Sound familiar? For green and seasoned freelancers alike, all can be common problems. And while I can't help with your grooming issues, I do have some suggestions for optimizing your workload, increasing your income and boosting your morale.
Writers, designers and programmers with an artist complex are sure to bristle at this suggestion. But craft is only half the freelance equation. If you care about eating, you have to run a smart business too. And the only way to do that is to balance those sexy-yet-low-paid gigs you do for love and glory with some snoozy but lucrative projects.
This is simple math, really. If 60 percent of your work comes from one cash-cow client and that client buys the farm, you've just lost 60 percent of your revenue. Sure, you'll have weeks where most of your time is spent serving one client. But as a rule, I recommend not giving up more than 20 to 25 percent of your annual schedule to any one client.

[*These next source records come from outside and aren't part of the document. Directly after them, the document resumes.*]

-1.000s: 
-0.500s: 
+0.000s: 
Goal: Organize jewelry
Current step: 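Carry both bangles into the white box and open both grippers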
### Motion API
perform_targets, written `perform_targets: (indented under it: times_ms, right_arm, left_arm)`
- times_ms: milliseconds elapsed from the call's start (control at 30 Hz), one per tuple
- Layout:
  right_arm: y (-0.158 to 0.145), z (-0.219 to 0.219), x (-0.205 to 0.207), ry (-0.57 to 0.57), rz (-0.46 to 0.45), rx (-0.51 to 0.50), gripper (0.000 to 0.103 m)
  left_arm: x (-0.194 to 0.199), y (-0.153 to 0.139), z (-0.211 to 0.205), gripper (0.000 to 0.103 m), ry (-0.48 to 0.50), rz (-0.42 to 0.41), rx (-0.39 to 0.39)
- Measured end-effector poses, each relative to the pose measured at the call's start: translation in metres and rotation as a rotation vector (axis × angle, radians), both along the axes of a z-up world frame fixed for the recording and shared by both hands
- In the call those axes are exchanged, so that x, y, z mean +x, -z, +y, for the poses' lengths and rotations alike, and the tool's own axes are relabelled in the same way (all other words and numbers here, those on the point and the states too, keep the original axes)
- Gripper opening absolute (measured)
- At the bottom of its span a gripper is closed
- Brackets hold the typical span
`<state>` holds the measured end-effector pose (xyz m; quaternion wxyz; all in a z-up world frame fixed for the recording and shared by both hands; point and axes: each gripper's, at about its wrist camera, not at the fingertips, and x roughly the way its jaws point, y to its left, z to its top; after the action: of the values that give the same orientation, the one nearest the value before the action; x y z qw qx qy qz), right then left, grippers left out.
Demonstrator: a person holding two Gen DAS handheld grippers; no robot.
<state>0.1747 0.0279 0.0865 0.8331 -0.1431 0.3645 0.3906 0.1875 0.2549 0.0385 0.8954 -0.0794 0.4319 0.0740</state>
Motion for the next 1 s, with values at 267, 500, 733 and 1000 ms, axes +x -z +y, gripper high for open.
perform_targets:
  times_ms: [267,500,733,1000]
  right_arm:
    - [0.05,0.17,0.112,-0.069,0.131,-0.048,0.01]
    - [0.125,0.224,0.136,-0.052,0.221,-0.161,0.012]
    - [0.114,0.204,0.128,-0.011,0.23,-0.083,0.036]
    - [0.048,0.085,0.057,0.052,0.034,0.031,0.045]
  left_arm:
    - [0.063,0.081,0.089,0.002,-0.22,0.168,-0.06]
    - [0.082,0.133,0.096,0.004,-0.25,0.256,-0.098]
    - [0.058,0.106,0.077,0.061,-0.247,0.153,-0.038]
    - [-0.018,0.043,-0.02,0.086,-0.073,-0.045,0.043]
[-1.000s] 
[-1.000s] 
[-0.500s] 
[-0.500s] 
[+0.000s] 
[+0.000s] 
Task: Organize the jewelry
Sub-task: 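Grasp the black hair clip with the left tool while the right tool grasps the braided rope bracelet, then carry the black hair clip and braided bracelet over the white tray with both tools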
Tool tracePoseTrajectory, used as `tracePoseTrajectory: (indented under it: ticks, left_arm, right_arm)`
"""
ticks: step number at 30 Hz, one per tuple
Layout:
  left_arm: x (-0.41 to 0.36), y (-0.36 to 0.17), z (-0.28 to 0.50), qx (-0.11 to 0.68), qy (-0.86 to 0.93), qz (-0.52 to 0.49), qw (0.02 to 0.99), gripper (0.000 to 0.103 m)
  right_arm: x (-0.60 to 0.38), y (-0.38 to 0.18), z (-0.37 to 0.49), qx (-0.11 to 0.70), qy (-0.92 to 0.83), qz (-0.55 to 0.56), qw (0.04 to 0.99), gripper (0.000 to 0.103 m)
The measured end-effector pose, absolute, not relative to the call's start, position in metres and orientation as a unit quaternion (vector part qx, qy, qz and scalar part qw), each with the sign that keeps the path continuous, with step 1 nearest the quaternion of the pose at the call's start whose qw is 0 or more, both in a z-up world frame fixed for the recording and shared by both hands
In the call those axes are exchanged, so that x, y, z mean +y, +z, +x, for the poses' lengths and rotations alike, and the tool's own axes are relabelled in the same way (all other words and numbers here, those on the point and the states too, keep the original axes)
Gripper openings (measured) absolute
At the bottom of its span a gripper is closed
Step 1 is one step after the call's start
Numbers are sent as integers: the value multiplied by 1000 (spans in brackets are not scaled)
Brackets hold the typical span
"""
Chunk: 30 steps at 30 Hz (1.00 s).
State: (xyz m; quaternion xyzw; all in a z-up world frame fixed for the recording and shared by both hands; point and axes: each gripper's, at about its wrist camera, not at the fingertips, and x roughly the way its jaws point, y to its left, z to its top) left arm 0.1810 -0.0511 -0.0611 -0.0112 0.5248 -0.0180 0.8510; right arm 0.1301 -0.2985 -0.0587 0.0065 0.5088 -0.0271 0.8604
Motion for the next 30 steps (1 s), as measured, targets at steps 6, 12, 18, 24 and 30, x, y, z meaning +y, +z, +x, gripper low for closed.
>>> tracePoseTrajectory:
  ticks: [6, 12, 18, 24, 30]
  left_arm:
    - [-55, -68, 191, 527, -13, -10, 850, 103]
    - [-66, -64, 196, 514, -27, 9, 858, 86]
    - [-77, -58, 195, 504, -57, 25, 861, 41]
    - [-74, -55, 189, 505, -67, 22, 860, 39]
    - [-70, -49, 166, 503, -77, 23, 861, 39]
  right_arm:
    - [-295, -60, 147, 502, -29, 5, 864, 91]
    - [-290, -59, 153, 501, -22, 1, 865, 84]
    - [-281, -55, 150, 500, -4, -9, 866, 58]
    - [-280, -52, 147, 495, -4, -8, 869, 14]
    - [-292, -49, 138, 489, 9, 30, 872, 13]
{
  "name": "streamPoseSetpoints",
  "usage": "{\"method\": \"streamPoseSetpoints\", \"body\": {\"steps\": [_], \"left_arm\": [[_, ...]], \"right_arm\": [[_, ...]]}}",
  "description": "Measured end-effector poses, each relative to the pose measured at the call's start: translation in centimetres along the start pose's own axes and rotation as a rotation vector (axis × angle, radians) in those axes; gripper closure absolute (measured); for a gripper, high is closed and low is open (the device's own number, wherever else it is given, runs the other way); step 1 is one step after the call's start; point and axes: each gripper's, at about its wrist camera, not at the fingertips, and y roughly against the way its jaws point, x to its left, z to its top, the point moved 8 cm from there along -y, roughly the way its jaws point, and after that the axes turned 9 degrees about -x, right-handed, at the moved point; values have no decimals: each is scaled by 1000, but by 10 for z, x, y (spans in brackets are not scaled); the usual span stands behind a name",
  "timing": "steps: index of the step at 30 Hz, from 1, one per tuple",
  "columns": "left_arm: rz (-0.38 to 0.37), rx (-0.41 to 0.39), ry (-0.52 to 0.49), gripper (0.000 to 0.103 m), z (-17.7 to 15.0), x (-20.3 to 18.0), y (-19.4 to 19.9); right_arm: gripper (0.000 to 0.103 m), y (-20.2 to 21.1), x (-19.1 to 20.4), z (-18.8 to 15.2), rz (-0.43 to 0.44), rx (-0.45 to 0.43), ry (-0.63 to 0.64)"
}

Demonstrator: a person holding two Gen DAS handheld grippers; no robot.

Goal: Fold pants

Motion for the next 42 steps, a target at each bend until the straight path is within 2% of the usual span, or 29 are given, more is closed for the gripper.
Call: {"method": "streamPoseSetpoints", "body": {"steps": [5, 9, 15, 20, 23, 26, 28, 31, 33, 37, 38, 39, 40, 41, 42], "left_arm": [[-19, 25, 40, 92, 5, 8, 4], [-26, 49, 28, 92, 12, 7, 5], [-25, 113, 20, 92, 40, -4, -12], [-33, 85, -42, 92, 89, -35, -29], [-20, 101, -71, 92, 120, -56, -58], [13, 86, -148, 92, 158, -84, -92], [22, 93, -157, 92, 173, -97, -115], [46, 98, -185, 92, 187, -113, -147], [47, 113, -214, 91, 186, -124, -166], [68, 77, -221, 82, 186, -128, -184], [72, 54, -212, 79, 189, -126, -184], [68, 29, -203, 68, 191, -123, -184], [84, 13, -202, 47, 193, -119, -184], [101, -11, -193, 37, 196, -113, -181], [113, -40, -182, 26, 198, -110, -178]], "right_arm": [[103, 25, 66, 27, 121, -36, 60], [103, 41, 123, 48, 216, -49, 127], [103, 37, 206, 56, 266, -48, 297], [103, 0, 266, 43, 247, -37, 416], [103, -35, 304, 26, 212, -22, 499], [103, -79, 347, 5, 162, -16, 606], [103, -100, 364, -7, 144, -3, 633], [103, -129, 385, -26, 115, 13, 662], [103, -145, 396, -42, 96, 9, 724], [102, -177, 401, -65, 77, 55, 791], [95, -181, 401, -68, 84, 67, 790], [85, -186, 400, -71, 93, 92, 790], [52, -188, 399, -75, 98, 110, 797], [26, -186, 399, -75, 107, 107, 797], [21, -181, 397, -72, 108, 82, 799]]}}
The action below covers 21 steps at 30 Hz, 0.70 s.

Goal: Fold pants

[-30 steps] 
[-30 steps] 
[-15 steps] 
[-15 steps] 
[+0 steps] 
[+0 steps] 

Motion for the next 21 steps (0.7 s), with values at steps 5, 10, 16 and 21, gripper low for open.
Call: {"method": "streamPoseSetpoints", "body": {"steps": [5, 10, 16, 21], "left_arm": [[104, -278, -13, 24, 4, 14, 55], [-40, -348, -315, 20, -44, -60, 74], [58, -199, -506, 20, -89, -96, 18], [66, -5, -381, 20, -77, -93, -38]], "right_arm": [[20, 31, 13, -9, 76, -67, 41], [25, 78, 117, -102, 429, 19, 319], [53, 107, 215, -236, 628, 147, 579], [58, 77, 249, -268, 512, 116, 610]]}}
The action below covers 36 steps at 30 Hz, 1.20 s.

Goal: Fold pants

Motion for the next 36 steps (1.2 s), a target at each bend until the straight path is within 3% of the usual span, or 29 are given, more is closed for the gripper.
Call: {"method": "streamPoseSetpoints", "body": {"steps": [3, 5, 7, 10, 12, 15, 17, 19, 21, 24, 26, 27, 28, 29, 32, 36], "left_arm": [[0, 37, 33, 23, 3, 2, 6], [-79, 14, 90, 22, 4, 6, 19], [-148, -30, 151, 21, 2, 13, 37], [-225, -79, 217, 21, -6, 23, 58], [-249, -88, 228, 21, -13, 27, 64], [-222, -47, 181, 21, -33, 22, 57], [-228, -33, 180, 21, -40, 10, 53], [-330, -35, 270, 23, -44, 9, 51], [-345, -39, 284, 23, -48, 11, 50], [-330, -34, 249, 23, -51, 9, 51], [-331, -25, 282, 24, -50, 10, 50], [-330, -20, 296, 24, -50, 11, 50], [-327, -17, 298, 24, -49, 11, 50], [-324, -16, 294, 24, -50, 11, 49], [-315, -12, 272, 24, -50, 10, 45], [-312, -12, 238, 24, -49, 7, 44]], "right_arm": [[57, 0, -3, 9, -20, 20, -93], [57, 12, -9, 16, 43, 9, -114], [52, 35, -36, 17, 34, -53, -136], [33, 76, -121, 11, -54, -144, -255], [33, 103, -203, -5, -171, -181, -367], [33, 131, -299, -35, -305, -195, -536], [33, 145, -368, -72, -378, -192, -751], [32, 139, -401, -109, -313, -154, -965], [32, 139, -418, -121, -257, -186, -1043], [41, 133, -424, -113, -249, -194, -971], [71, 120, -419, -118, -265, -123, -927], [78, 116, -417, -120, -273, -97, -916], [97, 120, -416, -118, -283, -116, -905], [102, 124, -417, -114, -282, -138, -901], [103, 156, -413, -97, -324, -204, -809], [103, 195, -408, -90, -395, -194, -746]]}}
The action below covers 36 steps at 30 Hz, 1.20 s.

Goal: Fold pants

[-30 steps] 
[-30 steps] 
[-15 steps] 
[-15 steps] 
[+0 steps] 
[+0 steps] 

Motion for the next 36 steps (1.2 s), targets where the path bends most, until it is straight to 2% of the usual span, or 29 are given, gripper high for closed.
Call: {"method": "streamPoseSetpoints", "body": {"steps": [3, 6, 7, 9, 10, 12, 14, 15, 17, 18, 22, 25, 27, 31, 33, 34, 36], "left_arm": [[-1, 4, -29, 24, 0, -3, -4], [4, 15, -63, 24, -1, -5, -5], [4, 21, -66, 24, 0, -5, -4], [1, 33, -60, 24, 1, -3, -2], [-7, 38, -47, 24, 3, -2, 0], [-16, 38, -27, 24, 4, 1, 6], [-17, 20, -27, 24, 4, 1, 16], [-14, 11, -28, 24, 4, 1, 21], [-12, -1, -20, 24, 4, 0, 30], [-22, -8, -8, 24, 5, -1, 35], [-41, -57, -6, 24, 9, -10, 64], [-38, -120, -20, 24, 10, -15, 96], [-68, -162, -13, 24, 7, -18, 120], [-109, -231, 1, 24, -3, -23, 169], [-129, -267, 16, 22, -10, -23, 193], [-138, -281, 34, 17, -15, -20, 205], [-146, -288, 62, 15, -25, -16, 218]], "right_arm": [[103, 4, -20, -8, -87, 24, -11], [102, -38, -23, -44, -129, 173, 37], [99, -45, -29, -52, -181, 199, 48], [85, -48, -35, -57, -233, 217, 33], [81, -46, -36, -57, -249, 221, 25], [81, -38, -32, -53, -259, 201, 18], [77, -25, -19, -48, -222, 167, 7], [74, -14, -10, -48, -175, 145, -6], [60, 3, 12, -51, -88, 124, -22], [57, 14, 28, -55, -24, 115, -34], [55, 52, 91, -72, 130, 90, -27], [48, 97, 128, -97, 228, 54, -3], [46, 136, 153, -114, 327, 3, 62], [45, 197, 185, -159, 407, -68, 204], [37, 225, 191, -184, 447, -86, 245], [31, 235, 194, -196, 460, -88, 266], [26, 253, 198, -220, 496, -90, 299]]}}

Getting paid $1,000 to write a white paper or $5,000 to design a website might sound terrific. But if that white paper takes you 40 hours to write or that site 200 hours to finish, you're grossly undercharging. (To the uninitiated, $25 an hour might sound like a lot, but by the time you factor in taxes, overhead, health insurance and the like, it's actually a freelance pittance.)
Using a free online tool like myHours, Slim Timer or Toggl to track the time you spend on each project can help you determine which projects aren't just worth the returns.
Here's the problem with lowering your rates by 10 or 20 percent to attract new business during a recession or dropping your fee to accommodate a struggling client: once the financial storm passes, you're still left making 10 or 20 percent less than you used to. And if you already were hoping to boost your rates by 10 percent this year (because what freelancer couldn't use a cost-of-living or profit margin increase?) you now have that much further to go.
In the history of freelancing, no client has ever said, "You know what? You've been doing such a great job for us and we're feeling more flush this year. Why don't we restore your rate to what it used to be and give you a 10 percent pay hike?" Instead of waiting for clients to give you a raise, demand one yourself, even if it means replacing your lower-paying clients with less stingy ones. Remember, if everyone can afford you, you're not charging enough.